A Lyceum Production
Royal Lyceum Theatre, Edinburgh
Review by Seth Ewin
High-energy 'physical' theatre, the three actors released plenty of emotions in this highly charged encounter between two of the twentieth century's leading theoretical physicists.
Frayn's play deals with the build-up to, and repercussions of, a brief visit by Werner Heisenberg (Owen Oakeshott) to Niels Bohr (Tom Mannion) in Copenhagen in 1941.
That the two met is true, what exactly was said is uncertain, and Frayn rather than thrust upon us a straightforward imagined narrative has the three characters themselves arguing posthumously about what actually happened. In this way the play allows an examination that goes beyond the physics of Heisenberg and Bohr and into many other areas, constantly creating links, throwing up ideas and stimulating thought.
The physics that Bohr and Heisenberg pioneered is full of fascinating ideas and Frayn's script engages well with these ideas, but it is the passion of the actors in this production that ensures they are passed on to even the least scientifically minded of the audience.

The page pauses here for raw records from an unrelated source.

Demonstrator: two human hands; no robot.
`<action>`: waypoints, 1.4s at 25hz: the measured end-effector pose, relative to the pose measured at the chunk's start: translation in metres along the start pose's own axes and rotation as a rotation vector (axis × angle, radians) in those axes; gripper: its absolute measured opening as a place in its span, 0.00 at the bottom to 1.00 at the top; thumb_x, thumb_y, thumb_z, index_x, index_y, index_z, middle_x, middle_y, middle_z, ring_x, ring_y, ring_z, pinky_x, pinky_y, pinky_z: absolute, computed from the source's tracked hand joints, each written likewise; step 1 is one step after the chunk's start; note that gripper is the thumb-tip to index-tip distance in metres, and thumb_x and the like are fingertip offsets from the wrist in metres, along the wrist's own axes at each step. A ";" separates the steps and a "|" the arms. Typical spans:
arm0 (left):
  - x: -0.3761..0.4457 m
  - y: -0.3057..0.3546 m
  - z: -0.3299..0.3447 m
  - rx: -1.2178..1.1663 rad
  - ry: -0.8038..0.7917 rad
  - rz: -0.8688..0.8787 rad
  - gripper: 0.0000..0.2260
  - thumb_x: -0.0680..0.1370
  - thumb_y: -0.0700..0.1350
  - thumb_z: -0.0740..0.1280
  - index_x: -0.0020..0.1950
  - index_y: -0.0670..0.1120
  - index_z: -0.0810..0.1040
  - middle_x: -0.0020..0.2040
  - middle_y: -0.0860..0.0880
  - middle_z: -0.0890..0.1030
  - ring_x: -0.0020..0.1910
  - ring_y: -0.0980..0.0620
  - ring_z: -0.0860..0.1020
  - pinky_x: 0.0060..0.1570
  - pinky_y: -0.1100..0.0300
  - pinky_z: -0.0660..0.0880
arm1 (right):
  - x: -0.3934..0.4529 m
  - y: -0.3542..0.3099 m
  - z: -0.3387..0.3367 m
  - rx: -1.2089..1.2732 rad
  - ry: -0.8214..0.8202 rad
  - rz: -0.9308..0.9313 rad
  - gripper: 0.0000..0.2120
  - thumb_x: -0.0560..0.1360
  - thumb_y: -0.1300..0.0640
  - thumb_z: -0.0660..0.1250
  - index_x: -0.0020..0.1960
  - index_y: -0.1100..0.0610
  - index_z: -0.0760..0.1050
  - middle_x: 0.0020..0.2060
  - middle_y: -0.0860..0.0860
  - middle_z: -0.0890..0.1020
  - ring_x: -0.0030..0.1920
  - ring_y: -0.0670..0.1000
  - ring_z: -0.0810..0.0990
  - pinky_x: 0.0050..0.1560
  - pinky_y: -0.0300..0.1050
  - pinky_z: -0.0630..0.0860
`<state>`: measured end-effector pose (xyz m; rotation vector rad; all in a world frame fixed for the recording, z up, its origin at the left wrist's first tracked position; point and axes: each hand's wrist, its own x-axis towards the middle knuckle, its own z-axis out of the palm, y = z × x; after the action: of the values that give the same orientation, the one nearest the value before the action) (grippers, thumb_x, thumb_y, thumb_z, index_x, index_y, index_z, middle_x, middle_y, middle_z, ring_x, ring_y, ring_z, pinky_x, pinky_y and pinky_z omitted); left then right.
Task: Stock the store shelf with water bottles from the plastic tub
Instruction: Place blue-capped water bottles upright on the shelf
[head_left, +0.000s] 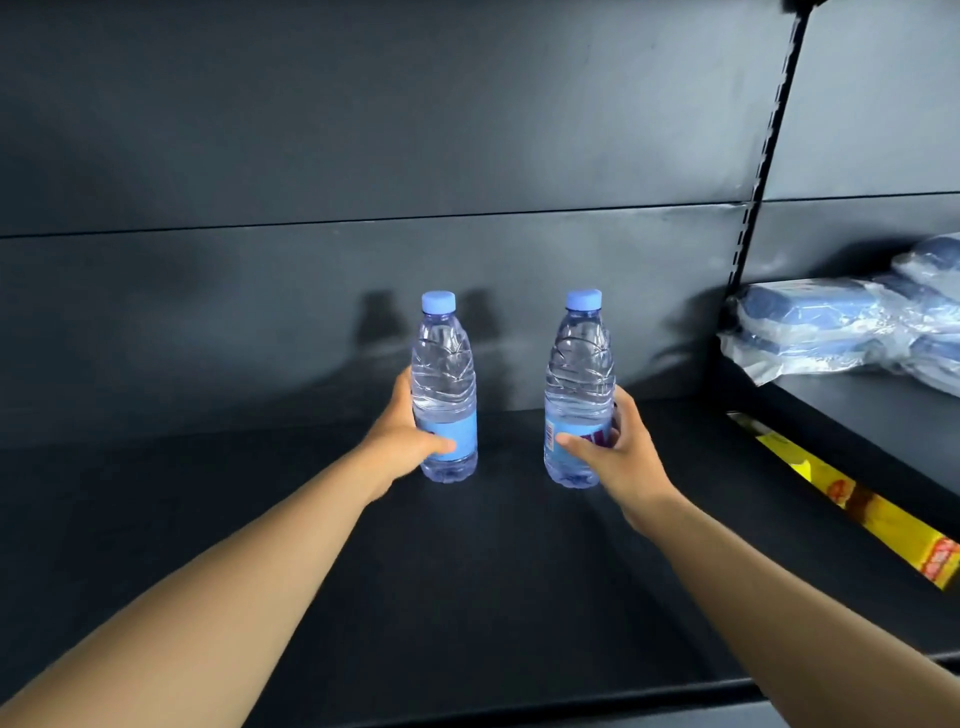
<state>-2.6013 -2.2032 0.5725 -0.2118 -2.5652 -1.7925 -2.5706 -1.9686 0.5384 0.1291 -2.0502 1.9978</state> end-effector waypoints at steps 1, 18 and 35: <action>0.000 -0.008 0.006 -0.010 0.042 0.005 0.36 0.69 0.30 0.70 0.70 0.55 0.60 0.60 0.53 0.76 0.57 0.53 0.75 0.49 0.63 0.72 | 0.005 0.004 0.005 -0.015 0.038 -0.008 0.28 0.69 0.71 0.71 0.62 0.52 0.66 0.46 0.46 0.78 0.41 0.40 0.79 0.34 0.34 0.77; 0.081 -0.038 0.115 0.082 0.313 0.095 0.38 0.64 0.42 0.78 0.69 0.49 0.61 0.61 0.50 0.69 0.61 0.49 0.72 0.62 0.52 0.72 | 0.086 0.048 -0.019 0.002 0.054 -0.025 0.30 0.68 0.71 0.72 0.64 0.53 0.65 0.53 0.51 0.79 0.51 0.47 0.79 0.51 0.39 0.78; 0.084 -0.029 0.115 -0.065 0.327 0.132 0.27 0.66 0.43 0.77 0.61 0.48 0.69 0.53 0.54 0.76 0.51 0.56 0.77 0.49 0.64 0.73 | 0.097 0.059 -0.025 -0.215 0.172 -0.091 0.30 0.65 0.57 0.75 0.60 0.39 0.66 0.60 0.50 0.74 0.61 0.49 0.75 0.64 0.53 0.74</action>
<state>-2.6799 -2.0968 0.5127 -0.0775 -2.2191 -1.7023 -2.6748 -1.9291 0.5067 0.0059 -2.0913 1.6615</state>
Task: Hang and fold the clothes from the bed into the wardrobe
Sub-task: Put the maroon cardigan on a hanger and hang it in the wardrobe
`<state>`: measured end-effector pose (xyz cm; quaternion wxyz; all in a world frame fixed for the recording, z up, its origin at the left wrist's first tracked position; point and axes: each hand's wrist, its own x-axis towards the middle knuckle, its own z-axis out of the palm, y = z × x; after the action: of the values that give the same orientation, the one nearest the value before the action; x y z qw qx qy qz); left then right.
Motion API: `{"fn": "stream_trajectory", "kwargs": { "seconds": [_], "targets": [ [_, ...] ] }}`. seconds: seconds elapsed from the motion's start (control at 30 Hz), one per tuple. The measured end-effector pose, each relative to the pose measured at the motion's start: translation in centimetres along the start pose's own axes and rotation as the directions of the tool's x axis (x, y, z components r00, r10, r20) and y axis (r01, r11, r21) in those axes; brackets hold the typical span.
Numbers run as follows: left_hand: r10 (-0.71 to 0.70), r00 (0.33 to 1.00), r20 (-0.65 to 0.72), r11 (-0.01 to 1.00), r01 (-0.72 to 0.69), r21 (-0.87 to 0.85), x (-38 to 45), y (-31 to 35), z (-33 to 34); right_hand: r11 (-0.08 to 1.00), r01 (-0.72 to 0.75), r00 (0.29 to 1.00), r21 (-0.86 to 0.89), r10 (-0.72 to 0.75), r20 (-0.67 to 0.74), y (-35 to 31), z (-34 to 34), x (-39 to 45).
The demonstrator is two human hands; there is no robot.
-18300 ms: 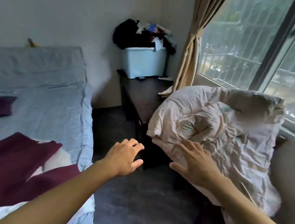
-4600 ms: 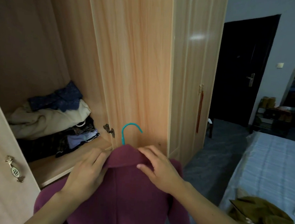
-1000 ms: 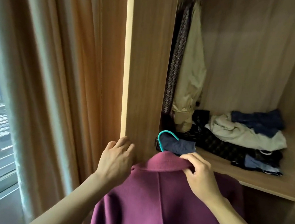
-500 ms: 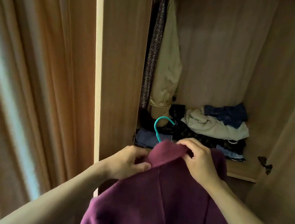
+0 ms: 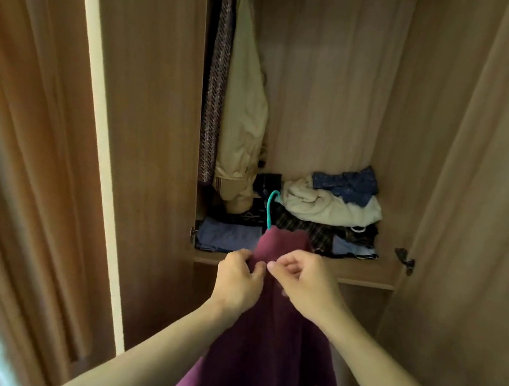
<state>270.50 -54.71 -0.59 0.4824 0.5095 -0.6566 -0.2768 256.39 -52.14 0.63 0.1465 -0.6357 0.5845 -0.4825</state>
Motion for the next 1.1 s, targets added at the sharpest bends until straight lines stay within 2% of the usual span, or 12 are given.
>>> {"fn": "stream_trajectory", "kwargs": {
  "seconds": [0.13, 0.23, 0.33, 0.4, 0.53, 0.7, 0.77, 0.83, 0.87, 0.93, 1.0, 1.1],
  "targets": [
    [-0.026, 0.998, 0.053, 0.993, 0.032, -0.115, -0.6, 1.5, 1.8, 0.989, -0.114, 0.992, 0.096, 0.118, -0.044, 0.0, 0.3, 0.3],
    [0.003, 0.980, 0.199, 0.972, 0.044, -0.230, -1.1, 2.6, 2.4, 0.947, -0.234, 0.970, 0.221, 0.242, -0.014, 0.7, 0.1, 0.4],
    [-0.030, 0.948, 0.318, 0.901, 0.163, -0.401, -1.9, 3.7, 2.9, 0.851, -0.366, 0.920, 0.376, 0.392, 0.009, 1.8, -0.3, 0.5],
    [-0.046, 0.916, 0.399, 0.847, 0.247, -0.470, -2.2, 4.0, 3.1, 0.811, -0.400, 0.909, 0.427, 0.409, 0.075, 2.4, -0.8, 0.4],
    [-0.135, 0.877, 0.461, 0.839, 0.349, -0.417, -1.6, 3.5, 1.8, 0.777, -0.439, 0.898, 0.451, 0.391, 0.201, 3.2, -1.1, -0.8],
    [-0.192, 0.906, 0.378, 0.899, 0.316, -0.303, -1.2, 2.4, 0.4, 0.675, -0.495, 0.868, 0.547, 0.353, 0.350, 3.0, -0.1, -1.8],
    [-0.178, 0.925, 0.334, 0.917, 0.279, -0.284, -1.4, 2.4, 0.0, 0.662, -0.498, 0.865, 0.560, 0.335, 0.374, 2.8, -0.1, -1.8],
    [-0.128, 0.950, 0.286, 0.943, 0.205, -0.261, -1.5, 2.3, -0.5, 0.694, -0.496, 0.864, 0.521, 0.339, 0.371, 2.8, -0.3, -1.5],
    [-0.075, 0.969, 0.235, 0.969, 0.126, -0.211, -1.4, 2.1, -0.8, 0.725, -0.492, 0.865, 0.482, 0.345, 0.364, 2.9, -0.6, -1.4],
    [0.116, 0.989, 0.094, 0.993, -0.117, 0.007, -0.9, 1.2, -1.7, 0.817, -0.452, 0.881, 0.358, 0.346, 0.322, 3.1, -1.4, -1.0],
    [0.309, 0.951, 0.027, 0.922, -0.306, 0.238, -0.3, 0.2, -2.8, 0.913, -0.347, 0.921, 0.214, 0.288, 0.264, 3.3, -2.3, -0.7],
    [0.413, 0.894, 0.174, 0.763, -0.444, 0.470, 0.9, -1.2, -3.6, 0.982, -0.153, 0.971, 0.114, 0.128, 0.202, 3.3, -3.4, -0.5]
  ]
}}
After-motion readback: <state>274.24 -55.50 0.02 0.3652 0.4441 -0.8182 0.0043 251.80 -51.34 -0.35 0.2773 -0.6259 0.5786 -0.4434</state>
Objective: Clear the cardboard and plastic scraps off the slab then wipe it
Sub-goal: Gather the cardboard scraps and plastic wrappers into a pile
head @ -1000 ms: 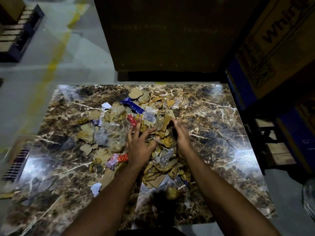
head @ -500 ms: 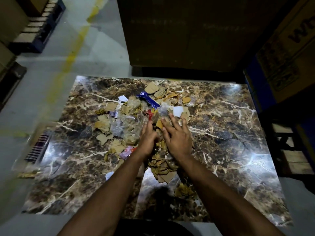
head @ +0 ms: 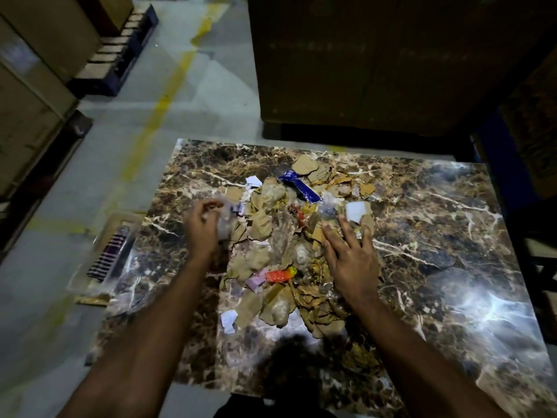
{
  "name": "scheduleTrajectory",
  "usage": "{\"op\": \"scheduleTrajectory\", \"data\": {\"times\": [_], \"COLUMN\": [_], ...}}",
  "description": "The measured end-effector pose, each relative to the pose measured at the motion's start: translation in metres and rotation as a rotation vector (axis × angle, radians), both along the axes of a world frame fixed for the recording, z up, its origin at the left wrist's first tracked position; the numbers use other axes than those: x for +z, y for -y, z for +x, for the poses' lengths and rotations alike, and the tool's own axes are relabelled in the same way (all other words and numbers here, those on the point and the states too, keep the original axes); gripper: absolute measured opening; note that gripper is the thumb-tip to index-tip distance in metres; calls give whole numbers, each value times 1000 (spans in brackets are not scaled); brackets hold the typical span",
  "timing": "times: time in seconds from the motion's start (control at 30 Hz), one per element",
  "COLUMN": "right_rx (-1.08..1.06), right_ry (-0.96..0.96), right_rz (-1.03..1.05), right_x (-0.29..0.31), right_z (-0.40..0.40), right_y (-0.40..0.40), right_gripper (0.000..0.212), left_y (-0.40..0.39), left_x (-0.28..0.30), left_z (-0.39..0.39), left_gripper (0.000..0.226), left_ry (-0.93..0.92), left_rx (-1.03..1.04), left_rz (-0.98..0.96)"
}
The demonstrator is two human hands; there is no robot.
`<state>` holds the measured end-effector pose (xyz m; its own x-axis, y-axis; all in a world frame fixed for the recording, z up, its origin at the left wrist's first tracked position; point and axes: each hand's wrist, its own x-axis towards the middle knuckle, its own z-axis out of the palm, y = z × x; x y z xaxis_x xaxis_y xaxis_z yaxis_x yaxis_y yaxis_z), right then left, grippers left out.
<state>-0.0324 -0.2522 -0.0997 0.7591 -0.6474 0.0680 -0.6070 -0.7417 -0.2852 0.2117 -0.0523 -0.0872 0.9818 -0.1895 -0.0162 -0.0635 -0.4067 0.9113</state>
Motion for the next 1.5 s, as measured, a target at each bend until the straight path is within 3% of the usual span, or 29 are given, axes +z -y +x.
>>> {"op": "scheduleTrajectory", "data": {"times": [0.07,0.13,0.3,0.37,0.43,0.53,0.57,0.67,0.8,1.03,1.2,1.33,1.5], "right_rx": [5,-8,-24,-18,-21,-28,-24,-16,-26,-51,-39,-29,-23], "right_ry": [14,13,59,65,56,22,12,-25,-18,6,-4,20,30], "right_rz": [-15,-25,-55,-49,-53,-55,-54,-41,-9,92,126,134,119], "right_x": [0,-3,-6,-6,-6,-6,-6,-6,-2,14,21,19,14], "right_z": [-3,-1,3,3,3,3,3,2,2,-1,-2,-5,-7], "right_y": [0,0,-1,-2,-2,-2,-1,1,2,0,3,2,3], "right_gripper": [49,49,47,46,46,46,47,51,52,52,56,50,44], "left_y": [-20,-25,11,24,35,47,49,49,34,0,-61,-102,-53], "left_x": [-19,-31,-48,-51,-54,-55,-54,-52,-39,-25,-20,-42,-50], "left_z": [41,63,39,13,-14,-46,-51,-53,-50,-38,-80,-155,-192], "left_gripper": [21,34,33,49,63,38,40,48,39,38,68,85,89], "left_ry": [-9,-50,-22,11,14,21,39,-5,-212,-302,-145,37,-12], "left_rx": [15,-109,-402,-503,-571,-665,-679,-627,-467,-369,-229,-252,-140], "left_rz": [136,198,401,472,469,358,326,192,-79,-190,36,450,503]}}
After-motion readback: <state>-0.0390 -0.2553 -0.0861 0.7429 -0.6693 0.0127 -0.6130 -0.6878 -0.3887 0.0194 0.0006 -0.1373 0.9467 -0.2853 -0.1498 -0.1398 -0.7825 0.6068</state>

The two physicists are joined on stage by Bohr's wife Margrethe (Sally Edwards), a useful anchor to the high-minded discussion, Edwards may say less, but she gets her moments. Her sharp asides bring the arguments, and over-analysis, of the physicists down to earth.
The paternal nature of Bohr's relationship to Heisenberg is well developed, with Bohr the slower wiser figure attempting to keep in check Heisenberg's more rash and impetuous nature. The actors convey not just the physics well, but also the characters of these two men. Often in simple ways such as discussions of their shared hobbies of skiing and cards.
The characters' inner monologues are frequently vocalised, which makes sense as both men had lived in fear of what they said being bugged, so the internal became dislocated from the external. It also helped in addressing one of the plays main themes aside from physics, that of memory.
Perhaps a little unsubtle, it is difficult not to enjoy the exploration of uncertainty of a less scientific nature, the uncertain nature of why we did things in the past and what we were thinking. The cast do well to carry off this and Frayn's other parallels with the right degree of wit and understanding.
What were perhaps too heavy handed were the audio and visual additions, the scream and the globe at the end seemed wholly unnecessary. The bomb effect worked well, but might've been better as an ending to the whole play.
In terms of what really mattered though, the direction was spot on, the action of the play never faltered, the energy was terrific. For what was not a particularly naturalistic play, there was plenty of very real emotion.
The play's real triumph is to make one look again at the pivotal conflict of the last century and the idea of man playing God. Bohr himself links two of the war's real horrors: he narrowly escaped the holocaust and went on to assist in the A-bomb construction. Bohr and Heisenberg discuss who has more blood on their hands, showing how shaky possession of the moral high ground really is.
Bohr's speech on how science has changed mankind's position in the universe is eloquently delivered by Mannion, showing him as a philosopher as well as a physicist. This is given a dark twist by Margrethe, that nuclear self-destruction could destroy much more than mankind.
The impossibility of an impartial observer is also the case in theatre, so I would like to think that as a receptive audience member I might take a little credit for the exhilarating energy of this powerful performance.